There was nothing quite like the feeling of walls closing in. On either side of her, the buildings are getting closer as she walks faster, moccasins barely scraping the ground. She refuses to run. But she needs to get out.

Is the street getting smaller?

It feels as if the buildings are on either side of her, cramming her in to walk in the small space of sidewalk. Everything feels as if it’s getting closer together, the horizon only a safe distance away but yet one safe distance too far. She clutches her bag tightly as she walks, slowing down slightly. The walls aren’t moving anymore. She breathes freely.

Or maybe it’s just me.

She could never understand how people could sleep at night. These city streets were always here for walking, for viewing. And yet it seemed, at the light of day, they would come, hundreds of them, thousands of them to wander the streets and drive their cars and crowd the subways and talk on their cell phones about pointless antics. But at night, that world would fade and she would walk the streets.

She breathes. There is nothing quite like the sweet stench of pollution. There is nothing quite like the horns honking, the pigeons cooing, the people screaming at each other from their apartment windows. These treasures that are drowned out during the day, complained about by everyone else.

I am not like everyone else.

She continues to walk. There are some people walking about these streets at this time of night, no, morning...but these people who are so far from a state of perfection that they live in a surreal state of mind, the kind of people who know no consequence. These were the people to watch out for, but they were everywhere so there was really no point in watching out at all. There was just the knowing, knowing that looking after herself was more important than looking out for everyone else.

I’ll make my own enemy.

She stops at a corner. The streets seem nearly deserted, except for a lone vendor a ways down the street. The parked cars. The lights. The random group of young boys, probably dealers or users, wandering, just wandering, looking for a place to call home. She smiles. They don’t know yet. They don’t know the truth. They haven’t yet faced the cold, hard reality. They have nothing and they don’t even know it yet.

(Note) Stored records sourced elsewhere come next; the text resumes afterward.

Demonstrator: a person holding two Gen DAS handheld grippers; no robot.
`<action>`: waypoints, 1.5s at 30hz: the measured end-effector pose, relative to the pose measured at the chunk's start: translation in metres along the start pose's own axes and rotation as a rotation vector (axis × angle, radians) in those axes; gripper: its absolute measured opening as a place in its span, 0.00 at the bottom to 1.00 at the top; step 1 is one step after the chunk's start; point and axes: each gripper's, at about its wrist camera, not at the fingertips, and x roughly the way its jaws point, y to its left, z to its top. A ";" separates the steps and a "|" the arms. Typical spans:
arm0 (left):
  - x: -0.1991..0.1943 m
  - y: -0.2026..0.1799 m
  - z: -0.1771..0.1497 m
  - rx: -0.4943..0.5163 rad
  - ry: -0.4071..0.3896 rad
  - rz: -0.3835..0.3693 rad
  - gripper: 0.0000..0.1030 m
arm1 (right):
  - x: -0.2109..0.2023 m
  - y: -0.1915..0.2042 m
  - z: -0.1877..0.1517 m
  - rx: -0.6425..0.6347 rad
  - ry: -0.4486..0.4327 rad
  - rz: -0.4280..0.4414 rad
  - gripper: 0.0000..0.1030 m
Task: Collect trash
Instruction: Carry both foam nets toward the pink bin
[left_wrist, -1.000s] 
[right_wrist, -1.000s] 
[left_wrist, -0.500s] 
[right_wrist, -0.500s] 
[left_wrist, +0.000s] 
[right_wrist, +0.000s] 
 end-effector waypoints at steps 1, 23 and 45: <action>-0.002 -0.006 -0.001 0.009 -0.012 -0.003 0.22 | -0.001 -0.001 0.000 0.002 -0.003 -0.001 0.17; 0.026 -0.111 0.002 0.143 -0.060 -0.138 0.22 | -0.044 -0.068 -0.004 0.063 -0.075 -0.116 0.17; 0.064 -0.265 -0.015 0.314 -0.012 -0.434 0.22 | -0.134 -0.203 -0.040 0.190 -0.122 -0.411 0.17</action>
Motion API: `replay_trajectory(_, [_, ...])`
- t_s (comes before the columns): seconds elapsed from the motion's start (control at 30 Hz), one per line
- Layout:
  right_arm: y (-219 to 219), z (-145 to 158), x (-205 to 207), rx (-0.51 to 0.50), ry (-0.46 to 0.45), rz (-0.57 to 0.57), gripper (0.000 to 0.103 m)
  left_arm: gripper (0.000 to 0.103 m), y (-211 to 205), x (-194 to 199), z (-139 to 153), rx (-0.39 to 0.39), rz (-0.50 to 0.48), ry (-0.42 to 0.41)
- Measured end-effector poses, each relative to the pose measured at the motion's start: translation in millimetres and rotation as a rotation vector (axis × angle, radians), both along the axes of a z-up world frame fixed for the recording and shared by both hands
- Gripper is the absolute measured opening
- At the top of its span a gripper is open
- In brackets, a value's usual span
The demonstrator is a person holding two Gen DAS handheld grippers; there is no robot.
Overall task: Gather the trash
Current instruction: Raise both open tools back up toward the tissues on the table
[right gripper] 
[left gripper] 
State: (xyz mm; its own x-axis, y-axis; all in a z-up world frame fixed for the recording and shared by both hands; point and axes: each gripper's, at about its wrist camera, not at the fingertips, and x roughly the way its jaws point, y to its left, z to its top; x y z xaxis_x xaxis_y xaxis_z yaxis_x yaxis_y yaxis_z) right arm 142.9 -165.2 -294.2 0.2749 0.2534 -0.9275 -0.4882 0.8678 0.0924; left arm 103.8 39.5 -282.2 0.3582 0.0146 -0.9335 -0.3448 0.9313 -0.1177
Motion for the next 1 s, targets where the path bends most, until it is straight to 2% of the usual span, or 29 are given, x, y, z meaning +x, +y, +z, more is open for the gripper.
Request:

Foolish children. There is no such thing as home.

And she continues to walk. She has her jacket draped over her shoulders, she has her bag. She has her moving legs. She has everything she needs to keep going. Wherever that is. Because there have been too many nights wandering. The streets, after such a long time, begin to look the same. And yet she knows people who have wandered longer. The men and women driven to insanity. The hungry ones. But she will never be hungry as long as she will never be full. She can never be tired as long as she can never be awake. She can never be lonely as long as she is completely alone. And she knows this and keeps walking.

Step. Step. Step.

She passes the lone street vendor. Who would be out selling pretzels so late at night? And then she sees the boys off in the distance, staring the vendor down and she knows, she knows it’s just a cover and that it’s just lie, that the little cart along the sidewalk was the home of too many crimes to count. The vendor eyes her as she walks by, noticing her worn shoes scratching the pavement, her parka slung across her shoulders with her swinging arms not even bothering to conceal themselves in the jacket’s sleeves.

And as she walks past the vendor and his cart, in a sudden movement, she lunges herself towards the cart and grabs the glass case on top of the cart, pulling it open and grabbing a cold, stale pretzel from the confines of the glass compartment. And in one other, sudden movement, the pretzel is in her hand as she continues walking, everything the same as it was seconds before with the exception of the vendor, not entirely sure of what had just happened, but suspicious in the least.

He eyes the pretzel in the girl’s hand, waves his hands in the air in utter dismay. “Hey, you’re gonna have to pay for that.”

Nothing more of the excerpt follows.